Response of soil microbiomes to nano-zero-valent iron and biochar in Cr(VI)-contaminated soil remediation
摘要
Both biochar and nano-zero-valent iron (nZVI) are increasingly used to remediate soils polluted with heavy metals, such as the toxic Cr(VI). However, how soil microbiomes respond to biochar and nZVI applied in Cr(VI)-contaminated soil has not yet been clarified. The current study compared the effects of bare nZVI (B-nZVI) and starch-stabilized nZVI (S-nZVI) at 100 and 1000 mg/kg on soil enzyme activity and microbial communities in Cr(VI)-contaminated soil growing mung bean amended with or without 1% biochar. High-throughput metagenomic sequencing was conducted to determine the evenness (Simpson index), diversity (Shannon index), and richness (Chao-1 index) of soil bacteria, fungi, archaea, and viruses.

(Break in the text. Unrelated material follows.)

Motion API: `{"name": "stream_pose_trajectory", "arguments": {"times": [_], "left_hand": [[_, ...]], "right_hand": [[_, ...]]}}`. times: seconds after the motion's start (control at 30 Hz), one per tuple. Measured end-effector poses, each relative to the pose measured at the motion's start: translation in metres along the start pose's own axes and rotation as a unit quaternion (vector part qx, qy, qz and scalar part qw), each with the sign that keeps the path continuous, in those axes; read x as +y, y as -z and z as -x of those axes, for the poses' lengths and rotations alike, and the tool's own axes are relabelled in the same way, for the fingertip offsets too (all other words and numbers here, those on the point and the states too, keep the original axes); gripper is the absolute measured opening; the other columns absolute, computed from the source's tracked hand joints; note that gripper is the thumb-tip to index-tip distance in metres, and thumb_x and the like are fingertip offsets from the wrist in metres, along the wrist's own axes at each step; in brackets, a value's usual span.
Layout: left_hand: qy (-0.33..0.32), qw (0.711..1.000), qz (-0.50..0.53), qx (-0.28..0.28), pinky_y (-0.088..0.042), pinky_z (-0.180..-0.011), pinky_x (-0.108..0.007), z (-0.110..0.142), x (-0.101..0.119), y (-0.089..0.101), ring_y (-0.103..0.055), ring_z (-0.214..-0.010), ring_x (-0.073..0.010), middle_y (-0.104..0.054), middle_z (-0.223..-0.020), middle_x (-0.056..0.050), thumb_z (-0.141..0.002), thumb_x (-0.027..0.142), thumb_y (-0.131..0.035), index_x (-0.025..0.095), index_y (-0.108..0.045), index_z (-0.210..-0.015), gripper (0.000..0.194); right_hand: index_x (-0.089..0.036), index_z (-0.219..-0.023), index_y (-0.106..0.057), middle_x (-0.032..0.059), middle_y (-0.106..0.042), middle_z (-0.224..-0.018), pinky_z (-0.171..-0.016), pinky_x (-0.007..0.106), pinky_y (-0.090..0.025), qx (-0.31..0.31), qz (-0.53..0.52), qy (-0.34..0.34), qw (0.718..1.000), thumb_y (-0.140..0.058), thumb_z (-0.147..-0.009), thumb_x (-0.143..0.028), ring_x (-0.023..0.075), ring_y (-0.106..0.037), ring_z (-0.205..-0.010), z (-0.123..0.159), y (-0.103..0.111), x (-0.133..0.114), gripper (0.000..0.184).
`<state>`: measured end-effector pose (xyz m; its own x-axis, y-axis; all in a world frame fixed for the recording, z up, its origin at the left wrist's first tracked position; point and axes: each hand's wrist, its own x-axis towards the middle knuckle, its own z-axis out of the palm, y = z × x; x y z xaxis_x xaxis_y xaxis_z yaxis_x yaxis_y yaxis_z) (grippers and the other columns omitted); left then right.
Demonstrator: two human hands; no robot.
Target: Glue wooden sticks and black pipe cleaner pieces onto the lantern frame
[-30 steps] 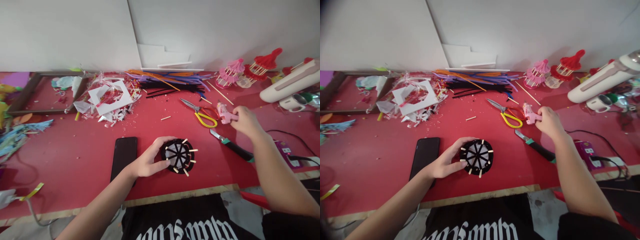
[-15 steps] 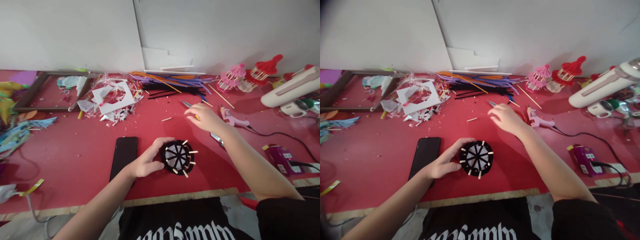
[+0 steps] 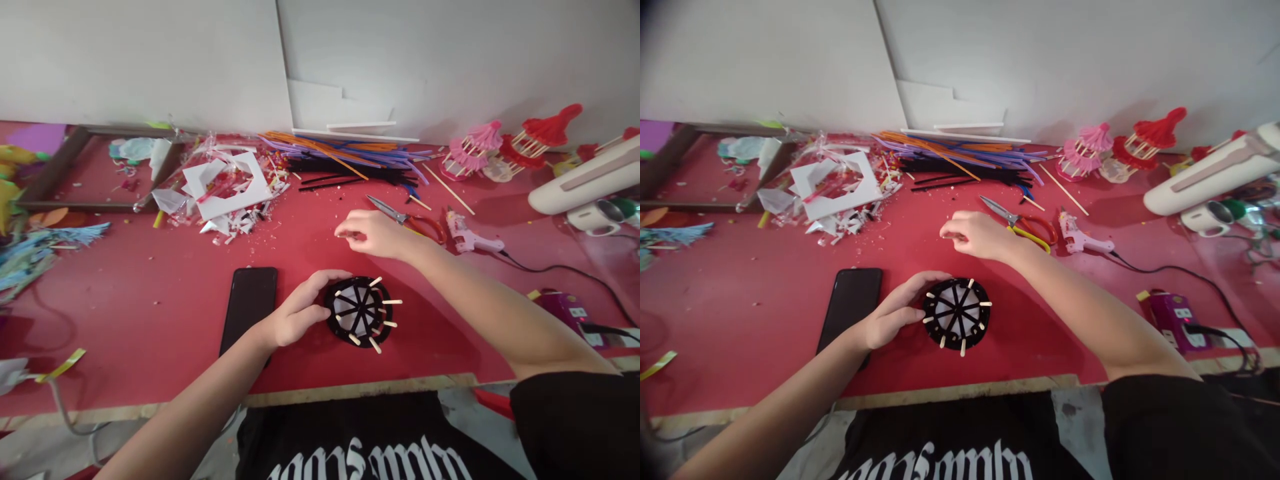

Soil catalase activity was inhibited by S-nZVI but stimulated by biochar. Soil phosphatase activity was stimulated by both types of nZVI, but not influenced by biochar. The combination of 1000 mg/kg nZVI and biochar decreased bacterial and fungal evenness and diversity, but did not significantly alter their richness. Archaeal communities remained relatively stable across most treatments. The evenness and diversity of viral communities increased significantly at 1000 mg/kg S-nZVI, whereas the richness decreased conversely. PCoA showed that soil microbial community structure was significantly changed by 1000 mg/kg S-nZVI, which diminished Actinobacteria but enriched Cellvibrio. Furthermore, 1000 mg/kg S-nZVI increased the abundances of some genes involved in antioxidant enzymes and the metabolism of Fe and Cr, and decreased the abundance of C-cycling genes significantly. Overall, S-nZVI caused significant perturbations in soil microbial activity and community structure, but these adverse effects were alleviated by the incorporation of biochar.